▶ [Problem description] Since the pictures are not wanted, copy only the text of every record exactly.

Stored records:

-.-.-

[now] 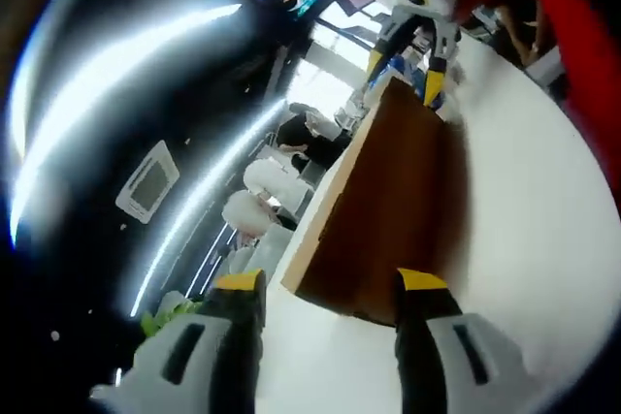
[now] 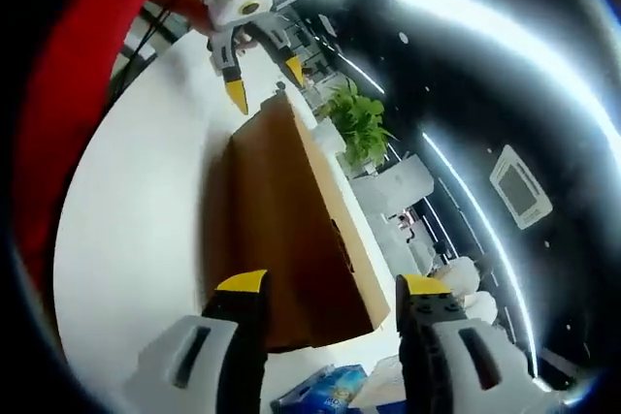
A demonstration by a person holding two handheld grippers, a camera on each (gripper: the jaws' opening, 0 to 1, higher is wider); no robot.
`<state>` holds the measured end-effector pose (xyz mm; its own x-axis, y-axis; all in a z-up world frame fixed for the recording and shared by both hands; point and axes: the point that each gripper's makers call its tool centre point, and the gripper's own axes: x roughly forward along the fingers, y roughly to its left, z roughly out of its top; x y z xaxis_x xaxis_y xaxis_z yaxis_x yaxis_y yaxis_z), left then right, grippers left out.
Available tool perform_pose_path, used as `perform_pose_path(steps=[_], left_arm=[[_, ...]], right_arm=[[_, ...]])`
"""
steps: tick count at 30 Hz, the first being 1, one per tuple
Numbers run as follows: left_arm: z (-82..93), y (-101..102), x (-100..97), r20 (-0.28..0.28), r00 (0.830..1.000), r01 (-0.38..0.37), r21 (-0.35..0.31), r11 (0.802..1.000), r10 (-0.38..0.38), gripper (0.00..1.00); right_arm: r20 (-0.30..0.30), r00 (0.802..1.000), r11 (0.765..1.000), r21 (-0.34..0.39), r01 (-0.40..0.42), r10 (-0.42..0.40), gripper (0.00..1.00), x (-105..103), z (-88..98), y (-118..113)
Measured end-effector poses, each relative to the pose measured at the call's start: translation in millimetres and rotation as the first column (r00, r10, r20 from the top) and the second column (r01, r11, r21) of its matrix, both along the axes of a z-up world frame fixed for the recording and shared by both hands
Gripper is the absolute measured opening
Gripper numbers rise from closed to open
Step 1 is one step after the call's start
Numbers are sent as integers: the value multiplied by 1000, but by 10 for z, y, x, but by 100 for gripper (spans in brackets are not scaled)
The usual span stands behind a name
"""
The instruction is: Operate the shoe box by opening the lid, removing the specified soft item, and placing it in the target area until the item is outside and the box remains undamaged.
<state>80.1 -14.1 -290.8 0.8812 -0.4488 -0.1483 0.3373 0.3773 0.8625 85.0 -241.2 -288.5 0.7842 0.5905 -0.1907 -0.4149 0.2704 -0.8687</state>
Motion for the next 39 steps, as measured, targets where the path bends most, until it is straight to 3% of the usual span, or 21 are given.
perform_pose_path(steps=[2, 6, 15, 22, 29, 35, 39], left_arm=[[-79, 27, 32, -27, 999, -25, 20, 999, 26, 60], [-9, -10, 5, 50, 999, 8, 49, 999, -11, 52], [-33, -60, -1, 58, 998, 3, 133, 991, -10, 48], [-16, -65, 24, 84, 996, -20, 171, 985, 6, 38], [-55, -72, 11, 102, 995, -22, 202, 979, 1, 37], [-28, -43, 23, 135, 991, -45, 227, 973, 15, 32], [-10, -48, 25, 131, 991, -56, 206, 977, 29, 30]], right_arm=[[27, 1000, 1000, -29, 9, -8, 48, 9, 1, -18], [43, 999, 996, -89, 7, -4, 45, 4, -54, -12], [111, 994, 984, -175, 28, -9, 41, 4, -59, -19], [137, 990, 975, -214, 53, -24, 36, 2, -59, -42], [133, 990, 974, -217, 71, -42, 34, 9, -65, -89], [164, 985, 969, -229, 93, -56, 29, 18, -9, -107], [170, 984, 966, -240, 95, -54, 28, 13, -14, -109]])
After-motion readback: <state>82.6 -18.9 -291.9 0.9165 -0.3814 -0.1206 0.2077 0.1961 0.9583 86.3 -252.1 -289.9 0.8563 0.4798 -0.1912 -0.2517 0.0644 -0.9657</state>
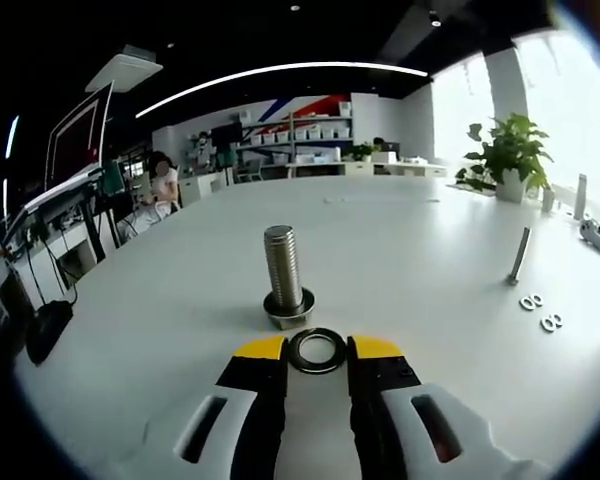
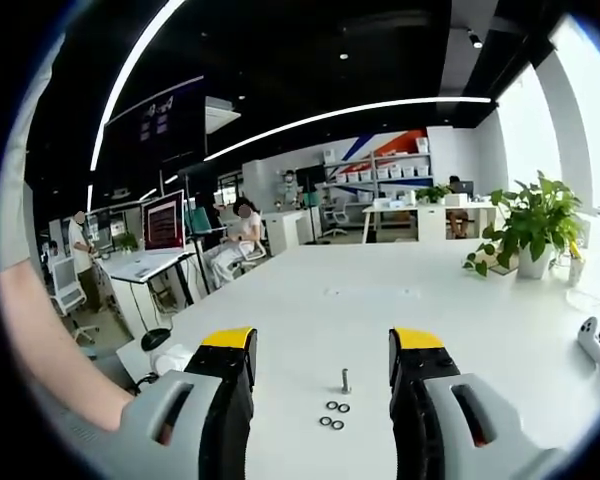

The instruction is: Place the washer onto the threaded stud by aligning its center hole with the stud, sliding it down to the base, and recovering from edge contact or off-axis alignment until the washer reaches the visible bottom stop.

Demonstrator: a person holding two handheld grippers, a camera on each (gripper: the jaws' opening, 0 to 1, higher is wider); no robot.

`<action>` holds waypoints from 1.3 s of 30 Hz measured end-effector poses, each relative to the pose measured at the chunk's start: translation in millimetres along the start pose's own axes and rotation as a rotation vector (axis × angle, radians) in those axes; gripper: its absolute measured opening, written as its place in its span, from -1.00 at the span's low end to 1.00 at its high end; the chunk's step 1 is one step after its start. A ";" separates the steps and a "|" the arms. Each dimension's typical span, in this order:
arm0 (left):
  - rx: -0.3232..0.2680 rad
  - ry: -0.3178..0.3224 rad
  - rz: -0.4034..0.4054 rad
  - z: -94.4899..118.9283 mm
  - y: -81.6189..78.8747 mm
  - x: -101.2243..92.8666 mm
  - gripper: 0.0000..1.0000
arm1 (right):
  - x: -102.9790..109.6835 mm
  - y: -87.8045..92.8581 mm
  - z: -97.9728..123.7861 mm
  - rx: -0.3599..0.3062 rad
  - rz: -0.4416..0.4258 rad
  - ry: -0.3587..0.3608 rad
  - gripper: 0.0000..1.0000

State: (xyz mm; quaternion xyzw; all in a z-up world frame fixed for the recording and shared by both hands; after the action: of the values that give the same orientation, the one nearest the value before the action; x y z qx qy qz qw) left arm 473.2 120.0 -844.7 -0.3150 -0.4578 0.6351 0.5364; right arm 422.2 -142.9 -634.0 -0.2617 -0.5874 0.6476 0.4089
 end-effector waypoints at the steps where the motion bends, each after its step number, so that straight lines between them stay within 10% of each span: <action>1: 0.001 0.000 0.009 -0.2 0.4 0.6 -0.55 | 0.0 0.3 0.2 0.001 0.001 0.001 0.12; 39: 0.007 0.025 0.000 -6.8 -1.8 -5.9 -0.58 | -1.3 0.9 0.6 0.002 -0.008 0.003 0.10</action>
State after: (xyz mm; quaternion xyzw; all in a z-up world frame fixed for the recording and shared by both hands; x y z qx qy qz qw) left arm 481.3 115.9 -846.2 -0.3210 -0.4489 0.6329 0.5430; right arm 422.2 -144.3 -635.0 -0.2599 -0.5871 0.6461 0.4128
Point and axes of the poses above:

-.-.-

▶ [Result below]
[now] 
[now] 
A demonstration by a person holding two handheld grippers, a camera on each (gripper: the jaws' opening, 0 to 1, higher is wider); no robot.
`<state>` holds the measured end-effector pose (xyz mm; its own x-axis, y-axis; all in a z-up world frame fixed for the recording and shared by both hands; point and axes: the point that each gripper's makers call its tool centre point, and the gripper's own axes: x roughly forward along the fingers, y roughly to its left, z roughly out of its top; x y z xaxis_x xaxis_y xaxis_z yaxis_x yaxis_y yaxis_z), left then right, grippers left out.
Available tool perform_pose_path, used as `perform_pose_path(steps=[_], left_arm=[[_, ...]], right_arm=[[_, ...]])`
"""
steps: tick count at 30 Hz, the first being 1, one per tuple
Numbers run as follows: left_arm: z (-82..93), y (-101..102), x (-100..97), r20 (-0.28..0.28), r00 (0.830..1.000), r01 (-0.38..0.37), r21 (-0.35..0.31), r11 (0.802..1.000), r10 (-0.38..0.38), gripper (0.00..1.00); right_arm: r20 (-0.30..0.30), r00 (0.802..1.000), r11 (0.765..1.000), r21 (-0.34..0.39), r01 (-0.40..0.42), r10 (-0.42..0.40), gripper (0.00..1.00), x (-105..103), z (-88..98), y (-118..113)
Measured end-effector poses, each relative to the pose measured at the call's start: translation in millimetres and rotation as the first column (r00, r10, r20 from the top) and the second column (r01, r11, r21) of its matrix, both along the axes of a z-up world frame fixed for the recording and shared by both hands
Gripper is the absolute measured opening
Gripper numbers rise from closed to open
Step 1 is one step after the call's start
Numbers are sent as integers: the value multiplied by 1000, but by 10 for z, y, x, but by 100 for gripper (spans in brackets are not scaled)
The usual span stands behind a name
"""
The instruction is: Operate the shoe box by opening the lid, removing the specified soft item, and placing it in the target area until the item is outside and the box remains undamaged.
<state>80.1 -14.1 -290.8 0.8812 -0.4488 -0.1483 0.3373 0.3773 0.8625 85.0 -241.2 -288.5 0.7842 0.5905 -0.1907 -0.4149 0.2704 -0.8687</state>
Motion for the next 39 steps, as measured, targets where the path bends most, until it is straight to 3% of the usual span, or 21 are given.
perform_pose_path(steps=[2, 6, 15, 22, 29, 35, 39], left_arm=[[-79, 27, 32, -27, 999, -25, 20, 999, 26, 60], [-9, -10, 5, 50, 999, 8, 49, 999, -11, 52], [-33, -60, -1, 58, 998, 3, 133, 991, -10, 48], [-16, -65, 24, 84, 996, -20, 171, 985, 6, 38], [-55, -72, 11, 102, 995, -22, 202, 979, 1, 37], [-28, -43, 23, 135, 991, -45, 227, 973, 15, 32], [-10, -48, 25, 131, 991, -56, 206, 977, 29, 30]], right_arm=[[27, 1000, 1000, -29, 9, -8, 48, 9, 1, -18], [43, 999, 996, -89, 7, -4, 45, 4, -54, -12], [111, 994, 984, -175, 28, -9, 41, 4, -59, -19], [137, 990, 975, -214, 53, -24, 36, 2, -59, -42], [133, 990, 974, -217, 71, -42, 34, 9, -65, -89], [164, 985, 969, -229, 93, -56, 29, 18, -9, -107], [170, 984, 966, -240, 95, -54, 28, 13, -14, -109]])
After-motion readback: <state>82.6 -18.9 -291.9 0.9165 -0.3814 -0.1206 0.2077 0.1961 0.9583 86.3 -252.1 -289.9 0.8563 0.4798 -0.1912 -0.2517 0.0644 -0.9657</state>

The instruction is: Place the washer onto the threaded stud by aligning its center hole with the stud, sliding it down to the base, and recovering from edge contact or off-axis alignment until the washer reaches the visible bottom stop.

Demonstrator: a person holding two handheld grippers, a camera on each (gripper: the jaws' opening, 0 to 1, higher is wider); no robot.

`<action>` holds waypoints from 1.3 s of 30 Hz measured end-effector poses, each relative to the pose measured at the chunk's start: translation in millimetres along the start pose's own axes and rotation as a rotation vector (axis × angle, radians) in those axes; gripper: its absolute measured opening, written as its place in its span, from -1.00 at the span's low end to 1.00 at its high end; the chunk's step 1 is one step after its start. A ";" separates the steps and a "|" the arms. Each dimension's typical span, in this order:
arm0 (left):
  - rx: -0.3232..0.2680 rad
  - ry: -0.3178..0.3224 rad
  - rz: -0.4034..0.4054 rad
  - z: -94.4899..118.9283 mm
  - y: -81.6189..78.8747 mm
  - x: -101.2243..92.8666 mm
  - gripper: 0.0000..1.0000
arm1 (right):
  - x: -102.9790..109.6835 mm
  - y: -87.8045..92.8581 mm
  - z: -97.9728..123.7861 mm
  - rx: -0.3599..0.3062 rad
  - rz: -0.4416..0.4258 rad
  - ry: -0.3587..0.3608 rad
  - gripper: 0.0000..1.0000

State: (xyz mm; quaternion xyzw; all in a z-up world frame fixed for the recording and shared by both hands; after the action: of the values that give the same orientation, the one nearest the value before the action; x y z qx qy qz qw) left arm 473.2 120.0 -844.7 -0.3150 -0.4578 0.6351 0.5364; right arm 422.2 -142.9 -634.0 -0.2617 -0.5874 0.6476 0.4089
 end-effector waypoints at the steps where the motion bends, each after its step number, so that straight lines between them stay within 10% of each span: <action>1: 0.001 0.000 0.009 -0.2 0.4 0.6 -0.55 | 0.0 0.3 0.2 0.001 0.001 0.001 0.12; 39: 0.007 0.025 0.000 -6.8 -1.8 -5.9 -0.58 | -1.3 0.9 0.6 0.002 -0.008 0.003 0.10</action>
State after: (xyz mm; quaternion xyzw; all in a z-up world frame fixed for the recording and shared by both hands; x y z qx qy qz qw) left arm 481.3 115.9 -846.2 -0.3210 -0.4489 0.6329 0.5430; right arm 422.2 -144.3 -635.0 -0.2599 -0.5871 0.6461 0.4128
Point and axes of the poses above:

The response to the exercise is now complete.